▸ **Activity**: Please restate the data below word for word, omitting all images.

──────── Data extract

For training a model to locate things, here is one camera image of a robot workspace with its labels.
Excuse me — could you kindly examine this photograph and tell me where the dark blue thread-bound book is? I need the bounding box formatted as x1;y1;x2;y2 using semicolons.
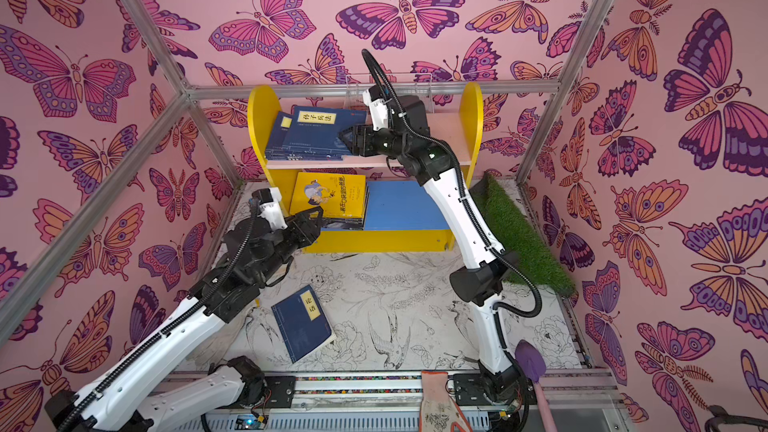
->
283;107;367;155

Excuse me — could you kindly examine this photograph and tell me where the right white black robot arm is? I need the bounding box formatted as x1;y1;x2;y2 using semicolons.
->
339;86;542;403

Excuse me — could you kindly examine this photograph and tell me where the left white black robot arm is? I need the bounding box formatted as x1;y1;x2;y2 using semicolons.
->
44;188;324;431

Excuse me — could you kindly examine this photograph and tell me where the yellow pink blue bookshelf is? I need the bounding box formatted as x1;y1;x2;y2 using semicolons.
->
247;83;483;253

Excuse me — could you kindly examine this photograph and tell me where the green artificial grass mat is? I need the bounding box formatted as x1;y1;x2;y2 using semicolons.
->
470;174;575;297

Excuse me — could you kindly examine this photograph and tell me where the green circuit board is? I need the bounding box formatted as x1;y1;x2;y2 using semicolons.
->
235;414;268;431

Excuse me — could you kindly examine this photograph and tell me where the patterned red white glove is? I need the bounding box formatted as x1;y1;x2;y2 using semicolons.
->
418;371;472;432

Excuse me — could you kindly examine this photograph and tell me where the purple spatula head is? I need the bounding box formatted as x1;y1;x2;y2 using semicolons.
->
515;339;547;383

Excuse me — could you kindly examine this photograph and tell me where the white wire basket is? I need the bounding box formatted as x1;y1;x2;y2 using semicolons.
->
343;72;435;113

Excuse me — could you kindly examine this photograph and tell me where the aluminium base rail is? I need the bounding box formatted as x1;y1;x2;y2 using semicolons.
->
177;369;636;431

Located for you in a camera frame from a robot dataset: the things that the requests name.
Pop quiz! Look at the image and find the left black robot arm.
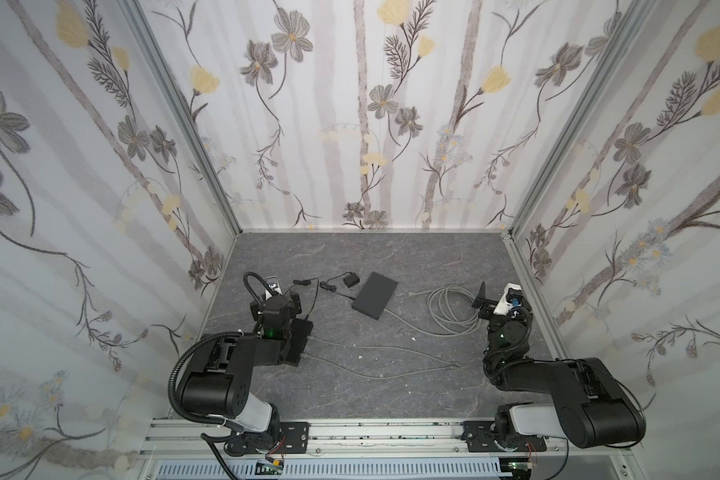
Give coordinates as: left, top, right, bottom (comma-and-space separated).
167, 272, 313, 462

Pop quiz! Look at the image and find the black ribbed network switch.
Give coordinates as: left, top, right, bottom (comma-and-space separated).
283, 319, 314, 367

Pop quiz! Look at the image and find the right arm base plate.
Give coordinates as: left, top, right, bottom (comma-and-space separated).
460, 420, 547, 453

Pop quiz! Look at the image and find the black power adapter with cable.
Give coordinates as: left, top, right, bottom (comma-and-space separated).
317, 271, 361, 301

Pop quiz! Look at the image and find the white slotted cable duct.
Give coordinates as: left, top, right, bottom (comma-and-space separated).
155, 458, 505, 480

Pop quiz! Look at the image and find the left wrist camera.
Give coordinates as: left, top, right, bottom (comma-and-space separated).
264, 276, 283, 295

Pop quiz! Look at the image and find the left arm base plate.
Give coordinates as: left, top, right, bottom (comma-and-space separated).
223, 422, 311, 457

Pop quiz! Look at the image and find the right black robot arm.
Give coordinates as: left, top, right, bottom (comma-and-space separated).
472, 283, 647, 450

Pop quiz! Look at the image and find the black power adapter with plug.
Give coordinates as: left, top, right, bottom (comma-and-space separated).
292, 277, 322, 322

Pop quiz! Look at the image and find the aluminium mounting rail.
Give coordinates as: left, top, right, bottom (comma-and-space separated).
137, 418, 633, 462

────────────────

▸ **Your solution**:
For training a model to locate things, here is one camera image of a robot workspace with its labels.
Excuse me — could you kindly examine this photograph and tell me where the dark blue thread-bound book is? I need the bounding box formatted as x1;y1;x2;y2 using semicolons.
->
283;107;367;155

Excuse me — could you kindly examine this photograph and tell me where the right white black robot arm is? I need the bounding box formatted as x1;y1;x2;y2 using semicolons.
->
339;86;542;403

Excuse me — could you kindly examine this photograph and tell me where the left white black robot arm is? I need the bounding box formatted as x1;y1;x2;y2 using semicolons.
->
44;188;324;431

Excuse me — could you kindly examine this photograph and tell me where the yellow pink blue bookshelf is? I need the bounding box formatted as x1;y1;x2;y2 using semicolons.
->
247;83;483;253

Excuse me — could you kindly examine this photograph and tell me where the green artificial grass mat is? I need the bounding box formatted as x1;y1;x2;y2 using semicolons.
->
470;174;575;297

Excuse me — could you kindly examine this photograph and tell me where the green circuit board is? I need the bounding box formatted as x1;y1;x2;y2 using semicolons.
->
235;414;268;431

Excuse me — could you kindly examine this photograph and tell me where the patterned red white glove is? I need the bounding box formatted as x1;y1;x2;y2 using semicolons.
->
418;371;472;432

Excuse me — could you kindly examine this photograph and tell me where the purple spatula head is? I need the bounding box formatted as x1;y1;x2;y2 using semicolons.
->
515;339;547;383

Excuse me — could you kindly examine this photograph and tell me where the white wire basket is? I need the bounding box formatted as x1;y1;x2;y2 using semicolons.
->
343;72;435;113

Excuse me — could you kindly examine this photograph and tell me where the aluminium base rail is? I need the bounding box formatted as x1;y1;x2;y2 using semicolons.
->
177;369;636;431

Located for you in a camera frame from a robot dataset: the things that the requests name.
Pop quiz! Look at the image and find the left black robot arm.
Give coordinates as: left, top, right, bottom (comma-and-space separated).
167, 272, 313, 462

Pop quiz! Look at the image and find the black ribbed network switch.
Give coordinates as: left, top, right, bottom (comma-and-space separated).
283, 319, 314, 367

Pop quiz! Look at the image and find the right arm base plate.
Give coordinates as: left, top, right, bottom (comma-and-space separated).
460, 420, 547, 453

Pop quiz! Look at the image and find the black power adapter with cable.
Give coordinates as: left, top, right, bottom (comma-and-space separated).
317, 271, 361, 301

Pop quiz! Look at the image and find the white slotted cable duct.
Give coordinates as: left, top, right, bottom (comma-and-space separated).
155, 458, 505, 480

Pop quiz! Look at the image and find the left wrist camera.
Give coordinates as: left, top, right, bottom (comma-and-space separated).
264, 276, 283, 295

Pop quiz! Look at the image and find the left arm base plate.
Give coordinates as: left, top, right, bottom (comma-and-space separated).
223, 422, 311, 457

Pop quiz! Look at the image and find the right black robot arm.
Give coordinates as: left, top, right, bottom (comma-and-space separated).
472, 283, 647, 450

Pop quiz! Look at the image and find the black power adapter with plug.
Give coordinates as: left, top, right, bottom (comma-and-space separated).
292, 277, 322, 322

Pop quiz! Look at the image and find the aluminium mounting rail.
Give coordinates as: left, top, right, bottom (comma-and-space separated).
137, 418, 633, 462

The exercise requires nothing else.